(Dataset entries)
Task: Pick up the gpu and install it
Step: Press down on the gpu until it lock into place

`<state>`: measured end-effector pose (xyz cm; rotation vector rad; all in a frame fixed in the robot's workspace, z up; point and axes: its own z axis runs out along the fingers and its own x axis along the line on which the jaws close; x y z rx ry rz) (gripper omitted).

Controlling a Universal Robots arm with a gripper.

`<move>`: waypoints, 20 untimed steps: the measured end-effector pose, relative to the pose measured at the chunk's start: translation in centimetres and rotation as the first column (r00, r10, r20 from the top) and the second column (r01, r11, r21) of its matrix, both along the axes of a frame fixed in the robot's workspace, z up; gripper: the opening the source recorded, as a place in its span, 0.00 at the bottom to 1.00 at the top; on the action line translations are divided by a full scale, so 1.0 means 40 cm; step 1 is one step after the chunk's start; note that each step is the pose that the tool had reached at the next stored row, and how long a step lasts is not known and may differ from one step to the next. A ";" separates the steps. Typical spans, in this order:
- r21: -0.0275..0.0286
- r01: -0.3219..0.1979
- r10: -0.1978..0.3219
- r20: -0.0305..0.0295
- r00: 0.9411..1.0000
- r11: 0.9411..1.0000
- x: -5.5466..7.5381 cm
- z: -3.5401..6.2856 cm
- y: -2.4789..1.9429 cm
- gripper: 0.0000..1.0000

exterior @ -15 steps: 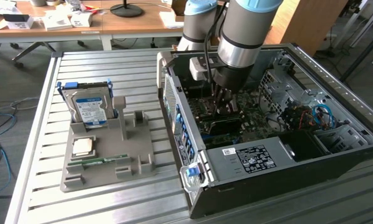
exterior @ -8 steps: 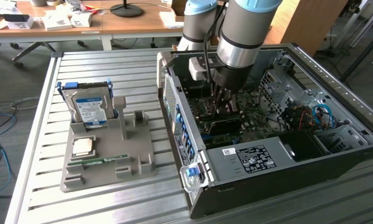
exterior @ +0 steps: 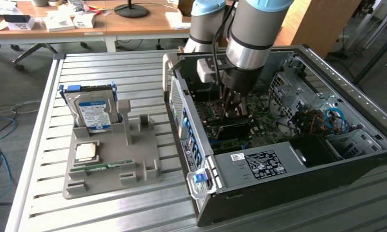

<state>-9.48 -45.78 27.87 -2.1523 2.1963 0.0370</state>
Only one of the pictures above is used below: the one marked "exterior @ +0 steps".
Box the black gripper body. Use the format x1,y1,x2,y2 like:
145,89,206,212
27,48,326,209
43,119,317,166
221,66,265,96

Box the black graphics card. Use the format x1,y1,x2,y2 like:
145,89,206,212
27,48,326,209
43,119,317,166
217,122,254,140

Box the CPU socket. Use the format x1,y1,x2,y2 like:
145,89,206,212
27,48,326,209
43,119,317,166
207,100,225,120

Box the green motherboard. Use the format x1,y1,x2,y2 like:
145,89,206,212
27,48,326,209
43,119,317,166
194,88,294,155

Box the blue expansion slot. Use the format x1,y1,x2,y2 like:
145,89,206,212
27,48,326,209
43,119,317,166
210,137,239,145

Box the grey chipset heat sink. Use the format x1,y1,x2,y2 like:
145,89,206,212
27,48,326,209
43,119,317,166
250,137,270,148

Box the silver perforated drive cage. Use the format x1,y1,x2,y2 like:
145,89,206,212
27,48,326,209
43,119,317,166
265,71,314,121

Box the grey power supply unit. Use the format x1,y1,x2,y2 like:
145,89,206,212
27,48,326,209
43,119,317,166
213,141,310,189

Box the white paper stack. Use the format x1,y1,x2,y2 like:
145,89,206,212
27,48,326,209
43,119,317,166
165,11,193,30

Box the blue case latch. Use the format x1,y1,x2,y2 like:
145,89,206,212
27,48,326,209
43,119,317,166
193,172,211,186

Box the brown cardboard box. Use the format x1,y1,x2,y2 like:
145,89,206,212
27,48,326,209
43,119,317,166
177,0,195,17

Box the wooden cabinet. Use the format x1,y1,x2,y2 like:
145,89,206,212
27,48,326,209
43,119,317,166
273,0,365,58

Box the black open PC case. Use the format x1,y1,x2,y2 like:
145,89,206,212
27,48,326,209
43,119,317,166
162,44,387,228

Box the grey parts rack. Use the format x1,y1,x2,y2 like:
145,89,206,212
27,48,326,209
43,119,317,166
62,99,165,200

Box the silver disk bay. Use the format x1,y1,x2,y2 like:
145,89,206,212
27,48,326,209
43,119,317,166
326,129,385,160

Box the hard disk blue caddy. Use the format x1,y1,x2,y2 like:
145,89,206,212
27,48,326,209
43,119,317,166
58,83,120,133

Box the black monitor stand base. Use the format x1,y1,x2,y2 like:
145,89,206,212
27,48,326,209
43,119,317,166
114,0,150,19

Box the silver CPU chip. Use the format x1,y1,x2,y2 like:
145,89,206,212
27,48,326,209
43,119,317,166
75,143,98,162

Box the small white labelled box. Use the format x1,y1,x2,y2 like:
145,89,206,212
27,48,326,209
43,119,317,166
74,13,98,29

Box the flat white box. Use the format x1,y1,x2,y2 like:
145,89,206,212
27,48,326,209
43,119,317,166
44,11,76,32

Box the white box black lid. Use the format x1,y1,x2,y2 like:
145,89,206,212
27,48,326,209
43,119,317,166
3,14,36,31

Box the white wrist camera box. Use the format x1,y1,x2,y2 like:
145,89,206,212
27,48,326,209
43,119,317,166
195,58,227,84

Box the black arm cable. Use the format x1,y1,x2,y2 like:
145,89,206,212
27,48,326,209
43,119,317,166
211,0,238,86

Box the coloured power wire bundle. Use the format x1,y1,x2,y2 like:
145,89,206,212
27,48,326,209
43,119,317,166
291,108,327,136

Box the blue wire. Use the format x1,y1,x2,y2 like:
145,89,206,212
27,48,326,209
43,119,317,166
322,107,352,136

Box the wooden desk white frame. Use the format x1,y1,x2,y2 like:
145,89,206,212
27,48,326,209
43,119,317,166
106,0,283,53
0,0,108,71

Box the black metal post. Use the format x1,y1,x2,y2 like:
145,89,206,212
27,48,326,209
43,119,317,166
353,4,387,86

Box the white floor cable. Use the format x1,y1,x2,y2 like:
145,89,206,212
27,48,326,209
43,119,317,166
0,100,42,115

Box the blue floor cable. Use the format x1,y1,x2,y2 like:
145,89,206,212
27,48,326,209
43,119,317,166
0,106,19,206

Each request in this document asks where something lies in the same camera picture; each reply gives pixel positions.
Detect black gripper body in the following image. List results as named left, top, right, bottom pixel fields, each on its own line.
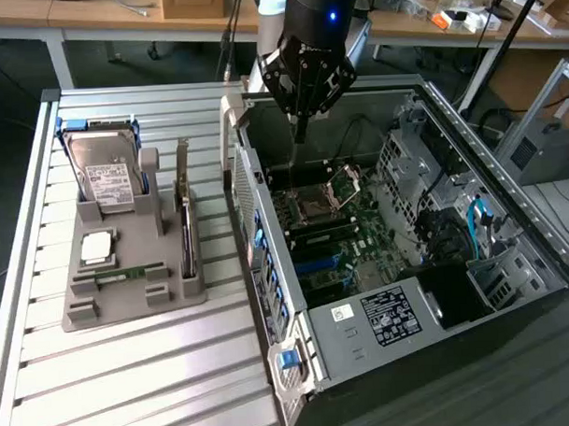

### What is being asked
Copy the records exactly as they appear, excluding images.

### Result of the task
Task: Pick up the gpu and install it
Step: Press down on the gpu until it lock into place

`<state>`: measured end-effector pose (xyz cm; rotation vector rad; all in a frame fixed in the robot's workspace, z up; point and axes: its own z axis runs out along the fingers and its own x axis along the line on which the jaws close; x y z rx ry rz) (gripper omitted).

Controlling a Universal Robots arm with a gripper.

`<move>`: waypoints, 20 untimed steps: the measured end-effector pose, relative to the pose measured at the chunk's start: translation in centimetres and rotation as the first column (r00, r10, r20 from the top) and the second column (r01, r11, r21) of its matrix, both along the axes of a frame fixed in the robot's workspace, z up; gripper: the opening the source recorded, as a place in its span, 0.00 at the bottom to 1.00 at the top; on the action line translations are divided by a full scale, so 1.0 means 40 cm; step 1 is one step after the chunk's start; note that each step is the pose that the tool had reached at the next stored row, and how long a step lasts is not known and may differ from one step to the next. A ";" separates the steps. Typical spans, in this order:
- r21: -0.0275..0.0286
- r01: -0.3219..0.1979
- r10: -0.1978..0.3219
- r20: -0.0305..0.0295
- r00: 0.9411..1.0000
- r11: 0.9411..1.0000
- x: -5.5466..7.5381 cm
- z: -3.5401..6.2856 cm
- y: -2.4789..1.9429 cm
- gripper: 0.0000..1.0000

exterior @ -15 steps: 
exterior @ -8 steps: 
exterior @ +0 steps: 

<state>-9.48 -45.78 27.87 -2.1523 2.1963 0.0370</state>
Only one of the pictures above is used below: the one marked "exterior @ +0 steps".
Box the black gripper body. Use the format x1,y1,x2,y2 like:
145,89,206,212
27,48,326,209
43,119,317,166
221,66,265,96

Box the black graphics card. Use the format x1,y1,x2,y2 like:
145,89,206,212
27,48,326,209
43,119,317,166
217,122,254,140

Box the CPU socket. Use the format x1,y1,x2,y2 like:
145,89,206,212
27,48,326,209
43,119,317,166
207,100,225,120

Box the green motherboard. Use the format x1,y1,x2,y2 like:
145,89,206,212
27,48,326,209
43,119,317,166
194,88,294,155

Box the blue expansion slot. Use the format x1,y1,x2,y2 like:
145,89,206,212
27,48,326,209
43,119,317,166
210,137,239,145

Box the grey chipset heat sink. Use the format x1,y1,x2,y2 like:
145,89,206,212
27,48,326,209
43,119,317,166
250,137,270,148

Box the silver perforated drive cage. Use the format x1,y1,x2,y2 like:
145,89,206,212
27,48,326,209
43,119,317,166
265,71,314,121

Box the grey power supply unit. Use the format x1,y1,x2,y2 like:
145,89,206,212
27,48,326,209
43,119,317,166
213,141,310,189

Box the white paper stack. Use the format x1,y1,x2,y2 like:
145,89,206,212
27,48,326,209
43,119,317,166
165,11,193,30

Box the blue case latch. Use the format x1,y1,x2,y2 like:
145,89,206,212
27,48,326,209
43,119,317,166
193,172,211,186

Box the brown cardboard box. Use the format x1,y1,x2,y2 like:
145,89,206,212
27,48,326,209
43,119,317,166
177,0,195,17

Box the wooden cabinet. Use the format x1,y1,x2,y2 like:
145,89,206,212
27,48,326,209
43,119,317,166
273,0,365,58

Box the black open PC case. Use the format x1,y1,x2,y2 like:
145,89,206,212
27,48,326,209
43,119,317,166
162,44,387,228

Box the grey parts rack. Use the format x1,y1,x2,y2 like:
145,89,206,212
27,48,326,209
43,119,317,166
62,99,165,200

Box the silver disk bay. Use the format x1,y1,x2,y2 like:
145,89,206,212
27,48,326,209
43,119,317,166
326,129,385,160

Box the hard disk blue caddy. Use the format x1,y1,x2,y2 like:
145,89,206,212
27,48,326,209
43,119,317,166
58,83,120,133

Box the black monitor stand base. Use the format x1,y1,x2,y2 like:
145,89,206,212
27,48,326,209
43,119,317,166
114,0,150,19

Box the silver CPU chip. Use the format x1,y1,x2,y2 like:
145,89,206,212
27,48,326,209
43,119,317,166
75,143,98,162

Box the small white labelled box. Use the format x1,y1,x2,y2 like:
145,89,206,212
27,48,326,209
43,119,317,166
74,13,98,29

Box the flat white box. Use the format x1,y1,x2,y2 like:
145,89,206,212
27,48,326,209
43,119,317,166
44,11,76,32

Box the white box black lid. Use the format x1,y1,x2,y2 like:
145,89,206,212
27,48,326,209
43,119,317,166
3,14,36,31

Box the white wrist camera box. Use the format x1,y1,x2,y2 like:
145,89,206,212
27,48,326,209
43,119,317,166
195,58,227,84

Box the black arm cable. Use the format x1,y1,x2,y2 like:
145,89,206,212
27,48,326,209
43,119,317,166
211,0,238,86

Box the coloured power wire bundle. Use the format x1,y1,x2,y2 like:
145,89,206,212
27,48,326,209
43,119,317,166
291,108,327,136

Box the blue wire. Use the format x1,y1,x2,y2 like:
145,89,206,212
27,48,326,209
43,119,317,166
322,107,352,136

Box the wooden desk white frame. Use the format x1,y1,x2,y2 like:
145,89,206,212
27,48,326,209
43,119,317,166
106,0,283,53
0,0,108,71

Box the black metal post. Use the format x1,y1,x2,y2 like:
145,89,206,212
27,48,326,209
43,119,317,166
353,4,387,86

Box the white floor cable. Use the format x1,y1,x2,y2 like:
145,89,206,212
27,48,326,209
43,119,317,166
0,100,42,115

Box the blue floor cable. Use the format x1,y1,x2,y2 like:
145,89,206,212
27,48,326,209
43,119,317,166
0,106,19,206

Each request in this document asks where something lies in the same camera picture; each reply gives pixel positions.
Detect black gripper body in the following image. List results as named left, top, right, bottom pixel fields, each on its own line.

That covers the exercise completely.